• [Dataset extract]
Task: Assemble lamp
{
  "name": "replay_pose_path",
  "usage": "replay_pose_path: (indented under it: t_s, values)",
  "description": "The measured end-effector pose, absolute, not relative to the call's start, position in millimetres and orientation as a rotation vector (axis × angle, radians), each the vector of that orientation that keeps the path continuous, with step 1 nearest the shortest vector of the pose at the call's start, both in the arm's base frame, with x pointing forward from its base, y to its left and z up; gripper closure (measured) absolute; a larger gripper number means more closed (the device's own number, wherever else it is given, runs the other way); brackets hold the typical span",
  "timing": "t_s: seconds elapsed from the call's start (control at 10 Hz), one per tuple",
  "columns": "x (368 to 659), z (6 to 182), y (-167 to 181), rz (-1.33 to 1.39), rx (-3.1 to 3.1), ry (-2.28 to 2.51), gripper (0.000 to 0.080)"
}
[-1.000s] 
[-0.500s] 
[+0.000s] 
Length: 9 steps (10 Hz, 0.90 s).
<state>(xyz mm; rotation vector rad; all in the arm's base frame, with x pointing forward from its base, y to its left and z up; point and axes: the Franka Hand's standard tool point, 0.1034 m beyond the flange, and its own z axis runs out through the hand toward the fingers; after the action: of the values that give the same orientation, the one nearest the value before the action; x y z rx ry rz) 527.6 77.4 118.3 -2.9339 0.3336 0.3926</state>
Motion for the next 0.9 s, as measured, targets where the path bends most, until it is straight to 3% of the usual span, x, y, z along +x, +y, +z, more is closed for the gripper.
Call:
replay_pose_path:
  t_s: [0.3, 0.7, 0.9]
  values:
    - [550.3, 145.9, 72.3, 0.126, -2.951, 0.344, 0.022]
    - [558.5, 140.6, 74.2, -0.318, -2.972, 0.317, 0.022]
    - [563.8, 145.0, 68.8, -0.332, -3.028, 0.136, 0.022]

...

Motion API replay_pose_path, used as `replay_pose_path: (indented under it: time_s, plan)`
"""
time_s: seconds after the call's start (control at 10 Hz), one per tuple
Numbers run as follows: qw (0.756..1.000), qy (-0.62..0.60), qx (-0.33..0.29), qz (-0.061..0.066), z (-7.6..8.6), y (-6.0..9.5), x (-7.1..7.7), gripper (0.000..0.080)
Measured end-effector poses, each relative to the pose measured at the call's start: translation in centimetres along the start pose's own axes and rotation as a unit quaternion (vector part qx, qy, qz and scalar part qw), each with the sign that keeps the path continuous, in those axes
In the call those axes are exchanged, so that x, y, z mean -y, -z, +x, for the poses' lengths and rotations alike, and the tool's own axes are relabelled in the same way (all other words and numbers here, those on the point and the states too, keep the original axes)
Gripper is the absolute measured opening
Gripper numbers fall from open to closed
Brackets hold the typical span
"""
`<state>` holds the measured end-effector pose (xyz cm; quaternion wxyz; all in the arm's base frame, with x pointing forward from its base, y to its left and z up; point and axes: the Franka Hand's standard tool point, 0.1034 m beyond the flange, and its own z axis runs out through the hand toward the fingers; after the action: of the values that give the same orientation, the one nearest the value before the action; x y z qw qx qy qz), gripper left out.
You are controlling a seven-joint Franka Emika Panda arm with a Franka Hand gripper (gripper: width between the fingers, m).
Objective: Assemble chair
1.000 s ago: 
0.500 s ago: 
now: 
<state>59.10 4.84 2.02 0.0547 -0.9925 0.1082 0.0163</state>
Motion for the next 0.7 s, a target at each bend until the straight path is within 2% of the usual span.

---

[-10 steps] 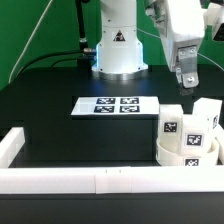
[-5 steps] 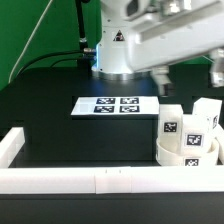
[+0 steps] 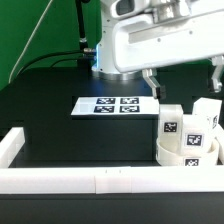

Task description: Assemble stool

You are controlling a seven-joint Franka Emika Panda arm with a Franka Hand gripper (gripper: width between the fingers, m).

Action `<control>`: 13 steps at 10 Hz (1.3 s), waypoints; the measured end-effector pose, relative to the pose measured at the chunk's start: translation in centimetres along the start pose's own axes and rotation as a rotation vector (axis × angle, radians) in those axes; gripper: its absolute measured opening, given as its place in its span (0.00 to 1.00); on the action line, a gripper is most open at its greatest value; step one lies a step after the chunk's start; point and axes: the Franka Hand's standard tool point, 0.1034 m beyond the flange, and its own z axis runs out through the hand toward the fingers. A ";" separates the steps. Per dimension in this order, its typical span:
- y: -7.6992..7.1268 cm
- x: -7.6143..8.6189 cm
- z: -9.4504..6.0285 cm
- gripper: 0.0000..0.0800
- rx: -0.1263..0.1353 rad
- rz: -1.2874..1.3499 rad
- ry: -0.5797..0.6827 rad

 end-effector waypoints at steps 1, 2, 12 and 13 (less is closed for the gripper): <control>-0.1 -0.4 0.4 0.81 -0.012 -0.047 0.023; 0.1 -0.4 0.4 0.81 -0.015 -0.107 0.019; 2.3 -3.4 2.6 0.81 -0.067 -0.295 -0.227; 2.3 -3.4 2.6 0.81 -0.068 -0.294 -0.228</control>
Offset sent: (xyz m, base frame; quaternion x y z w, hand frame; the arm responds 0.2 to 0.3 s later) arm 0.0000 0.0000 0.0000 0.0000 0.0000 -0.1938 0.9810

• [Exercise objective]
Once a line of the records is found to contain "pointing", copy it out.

• [Written response]
  "description": "The measured end-effector pose, absolute, not relative to the call's start, position in millimetres and orientation as a rotation vector (axis × angle, radians), each the vector of that orientation that keeps the path continuous, with step 1 nearest the shortest vector of the pose at the call's start, both in the arm's base frame, with x pointing forward from its base, y to its left and z up; gripper closure (measured) absolute; a larger gripper number means more closed (the device's own number, wherever else it is given, runs the other way); brackets hold the typical span",
<state>(xyz mm; rotation vector rad; all in the arm's base frame, with x pointing forward from its base, y to its left and z up; point and axes: the Franka Hand's standard tool point, 0.1034 m beyond the flange, and its own z axis runs out through the hand toward the fingers; after the action: of the values that give the same orientation, the one nearest the value before the action; x y z rx ry rz) 527.6 77.4 118.3 -2.9339 0.3336 0.3926</state>
`<state>` holds the measured end-effector pose (xyz cm; quaternion wxyz; all in the arm's base frame, with x pointing forward from its base, y to its left and z up; point and axes: the Franka Hand's standard tool point, 0.1034 m beyond the flange, and its own z axis runs out through the hand toward the fingers; after the action: of the values that give the same orientation, the one nearest the value before the action; x y z qw qx qy qz), gripper left out.

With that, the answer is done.